The process has been tested in various parts of the world over the past few months, the announcement said, will now be expanded to all of Utah and Idaho.
"Previously, missionary candidates have had to wait days or weeks to receive their mission calls by mail. With this new process, they will receive an email and, in some cases, a text message informing them that their call is ready to open. Once the missionary is ready — with family and friends nearby — they can access their call letter using a smartphone, tablet or computer," according to the LDS church.
Missionaries will also have access to maps, country information and lists of items to bring.

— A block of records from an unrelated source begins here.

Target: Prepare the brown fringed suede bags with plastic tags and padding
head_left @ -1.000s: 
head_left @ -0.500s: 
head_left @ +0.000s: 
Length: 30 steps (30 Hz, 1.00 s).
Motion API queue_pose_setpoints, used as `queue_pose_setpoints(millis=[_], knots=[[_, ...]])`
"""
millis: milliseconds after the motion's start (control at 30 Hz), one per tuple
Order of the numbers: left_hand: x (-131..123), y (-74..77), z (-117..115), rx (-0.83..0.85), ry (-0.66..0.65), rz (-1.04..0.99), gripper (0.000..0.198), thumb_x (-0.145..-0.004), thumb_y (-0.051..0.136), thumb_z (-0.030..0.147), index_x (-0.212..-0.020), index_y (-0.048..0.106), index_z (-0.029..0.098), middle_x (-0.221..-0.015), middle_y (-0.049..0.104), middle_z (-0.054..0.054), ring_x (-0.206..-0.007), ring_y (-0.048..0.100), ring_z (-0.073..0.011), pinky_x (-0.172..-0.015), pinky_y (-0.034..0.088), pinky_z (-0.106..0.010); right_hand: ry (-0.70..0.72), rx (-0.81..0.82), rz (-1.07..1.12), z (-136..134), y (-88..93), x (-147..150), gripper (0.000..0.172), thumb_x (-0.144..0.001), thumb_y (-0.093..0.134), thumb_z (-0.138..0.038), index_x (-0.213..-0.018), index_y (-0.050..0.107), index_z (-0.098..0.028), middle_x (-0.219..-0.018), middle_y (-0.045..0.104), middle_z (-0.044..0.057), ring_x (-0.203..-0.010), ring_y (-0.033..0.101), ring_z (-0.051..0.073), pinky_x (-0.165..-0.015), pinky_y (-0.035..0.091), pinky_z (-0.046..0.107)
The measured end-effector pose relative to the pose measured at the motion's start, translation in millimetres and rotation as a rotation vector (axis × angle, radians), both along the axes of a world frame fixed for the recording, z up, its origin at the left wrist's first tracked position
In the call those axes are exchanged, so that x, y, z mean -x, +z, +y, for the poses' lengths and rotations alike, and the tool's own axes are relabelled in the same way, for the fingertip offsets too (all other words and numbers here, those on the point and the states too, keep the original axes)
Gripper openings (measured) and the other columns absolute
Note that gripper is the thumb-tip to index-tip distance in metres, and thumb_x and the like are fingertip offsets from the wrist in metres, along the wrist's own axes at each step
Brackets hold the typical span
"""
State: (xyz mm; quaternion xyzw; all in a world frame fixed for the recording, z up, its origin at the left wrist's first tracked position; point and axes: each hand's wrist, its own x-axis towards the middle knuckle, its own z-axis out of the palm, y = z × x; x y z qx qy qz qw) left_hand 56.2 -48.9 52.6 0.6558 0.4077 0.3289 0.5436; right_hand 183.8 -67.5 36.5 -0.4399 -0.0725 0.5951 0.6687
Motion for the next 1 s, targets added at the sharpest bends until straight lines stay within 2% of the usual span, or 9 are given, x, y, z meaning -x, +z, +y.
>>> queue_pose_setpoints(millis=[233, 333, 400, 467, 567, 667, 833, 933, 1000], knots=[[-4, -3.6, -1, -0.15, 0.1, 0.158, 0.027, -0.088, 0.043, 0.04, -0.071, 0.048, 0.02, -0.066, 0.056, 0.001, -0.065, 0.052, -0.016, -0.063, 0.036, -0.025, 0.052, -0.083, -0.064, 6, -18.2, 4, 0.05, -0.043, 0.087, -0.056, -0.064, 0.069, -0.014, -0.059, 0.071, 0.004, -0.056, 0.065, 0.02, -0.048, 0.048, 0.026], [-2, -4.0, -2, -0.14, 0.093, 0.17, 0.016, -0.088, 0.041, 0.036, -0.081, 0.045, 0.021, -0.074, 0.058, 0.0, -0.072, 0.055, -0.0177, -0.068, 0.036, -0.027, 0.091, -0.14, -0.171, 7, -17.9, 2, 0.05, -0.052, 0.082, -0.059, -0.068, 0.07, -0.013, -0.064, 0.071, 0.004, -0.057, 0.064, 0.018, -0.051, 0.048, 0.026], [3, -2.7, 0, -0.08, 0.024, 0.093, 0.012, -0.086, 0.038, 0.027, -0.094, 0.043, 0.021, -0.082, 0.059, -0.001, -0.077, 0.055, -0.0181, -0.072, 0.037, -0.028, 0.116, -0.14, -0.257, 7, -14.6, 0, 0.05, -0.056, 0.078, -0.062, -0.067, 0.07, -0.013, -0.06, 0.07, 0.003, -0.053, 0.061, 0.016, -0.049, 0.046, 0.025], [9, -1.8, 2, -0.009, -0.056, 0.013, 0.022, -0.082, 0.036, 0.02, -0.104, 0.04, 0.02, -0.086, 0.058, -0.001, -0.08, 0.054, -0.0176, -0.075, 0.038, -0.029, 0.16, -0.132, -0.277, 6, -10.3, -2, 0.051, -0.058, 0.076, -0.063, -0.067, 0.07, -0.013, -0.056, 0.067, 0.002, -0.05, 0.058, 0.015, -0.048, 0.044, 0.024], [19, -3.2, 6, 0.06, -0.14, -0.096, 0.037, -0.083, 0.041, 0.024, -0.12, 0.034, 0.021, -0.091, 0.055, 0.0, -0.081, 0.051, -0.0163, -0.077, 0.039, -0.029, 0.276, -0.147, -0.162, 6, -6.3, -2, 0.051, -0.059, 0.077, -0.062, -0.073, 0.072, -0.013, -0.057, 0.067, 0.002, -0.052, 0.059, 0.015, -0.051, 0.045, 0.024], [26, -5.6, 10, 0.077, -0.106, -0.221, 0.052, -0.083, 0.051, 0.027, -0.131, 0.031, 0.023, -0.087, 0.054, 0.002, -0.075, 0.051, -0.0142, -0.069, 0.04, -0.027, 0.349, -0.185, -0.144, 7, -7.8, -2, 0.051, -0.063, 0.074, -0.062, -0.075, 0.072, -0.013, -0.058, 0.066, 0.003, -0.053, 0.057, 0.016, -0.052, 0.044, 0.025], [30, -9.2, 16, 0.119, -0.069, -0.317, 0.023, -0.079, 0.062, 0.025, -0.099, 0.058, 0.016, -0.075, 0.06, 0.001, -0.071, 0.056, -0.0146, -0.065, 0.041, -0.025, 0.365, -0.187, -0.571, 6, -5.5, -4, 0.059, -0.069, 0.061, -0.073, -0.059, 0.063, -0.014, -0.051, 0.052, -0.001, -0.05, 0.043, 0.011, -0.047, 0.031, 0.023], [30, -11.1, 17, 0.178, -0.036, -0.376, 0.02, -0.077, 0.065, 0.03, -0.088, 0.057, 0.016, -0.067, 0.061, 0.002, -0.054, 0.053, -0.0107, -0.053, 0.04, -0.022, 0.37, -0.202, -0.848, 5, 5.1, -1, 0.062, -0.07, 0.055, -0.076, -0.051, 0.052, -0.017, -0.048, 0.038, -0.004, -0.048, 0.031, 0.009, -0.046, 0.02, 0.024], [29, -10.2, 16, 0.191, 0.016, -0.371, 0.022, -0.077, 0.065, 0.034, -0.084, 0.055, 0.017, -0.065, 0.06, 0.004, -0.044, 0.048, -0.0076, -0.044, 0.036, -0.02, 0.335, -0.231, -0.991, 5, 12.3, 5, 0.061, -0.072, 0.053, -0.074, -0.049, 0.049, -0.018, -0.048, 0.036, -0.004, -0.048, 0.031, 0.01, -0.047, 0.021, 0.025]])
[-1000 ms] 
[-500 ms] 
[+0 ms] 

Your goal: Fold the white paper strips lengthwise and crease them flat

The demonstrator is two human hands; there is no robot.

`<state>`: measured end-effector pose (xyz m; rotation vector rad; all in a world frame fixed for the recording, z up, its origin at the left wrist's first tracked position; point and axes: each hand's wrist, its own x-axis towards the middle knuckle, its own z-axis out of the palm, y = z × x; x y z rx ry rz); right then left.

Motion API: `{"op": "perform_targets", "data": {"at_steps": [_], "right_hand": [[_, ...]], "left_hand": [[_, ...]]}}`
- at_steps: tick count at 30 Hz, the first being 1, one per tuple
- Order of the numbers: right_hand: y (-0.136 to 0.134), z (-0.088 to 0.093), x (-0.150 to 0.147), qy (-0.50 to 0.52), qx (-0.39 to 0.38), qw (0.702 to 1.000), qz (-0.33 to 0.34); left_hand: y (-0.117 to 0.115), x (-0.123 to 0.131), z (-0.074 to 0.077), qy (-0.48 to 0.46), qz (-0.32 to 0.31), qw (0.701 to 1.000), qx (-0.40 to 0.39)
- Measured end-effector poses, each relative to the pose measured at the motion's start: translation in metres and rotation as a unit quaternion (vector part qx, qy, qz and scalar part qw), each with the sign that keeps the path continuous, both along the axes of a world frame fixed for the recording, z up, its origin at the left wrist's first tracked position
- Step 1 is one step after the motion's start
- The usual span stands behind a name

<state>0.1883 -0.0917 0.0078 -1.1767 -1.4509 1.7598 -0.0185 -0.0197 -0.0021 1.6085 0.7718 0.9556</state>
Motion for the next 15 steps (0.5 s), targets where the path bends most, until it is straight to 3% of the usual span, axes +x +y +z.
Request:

We talked to return missionaries and future missionaries in Provo. Some welcomed the change, others aren’t ready to let go of the tradition.
“I like it, but I don’t like it,” said Eden McCarthy from Canada. She plans on serving a mission next year.
“It’s a cool experience to get that paper in the mail and be like, 'this is it,'" said McCarthy "And it’s like, right there. When you get the email, you get it right away and you can open it where ever. And it’s super-fast as well, which I think is awesome.”
Morgan Pyper, served a mission in Italy. He worries receiving the letter in your inbox instead of the mailbox, could take away from the build-up of the big announcement.
“I personally got mine in a letter, and it was awesome for me," said Pyper "Just because I saw all my siblings get one and it was something you just waited for. Something that was exciting.”
Grace Taito also has concerns. She is from Fiji and served a mission at the Salt Lake Temple Visitors Center.
“Fiji is pretty small so receiving a mission call is a big thing. Everybody announces it. You celebrate it together. I’ve watched mission call openings and I feel like there’s a different spirit to that than just being told,” said Taito.
Andrew Wilson just returned from his mission to Fresno, California six weeks ago, and is now attending BYU. He said it shouldn’t matter how the message is delivered.
“A call to serve is a call to serve. I think what’s important is that you have that call from God to go where he wants you to go," said Wilson.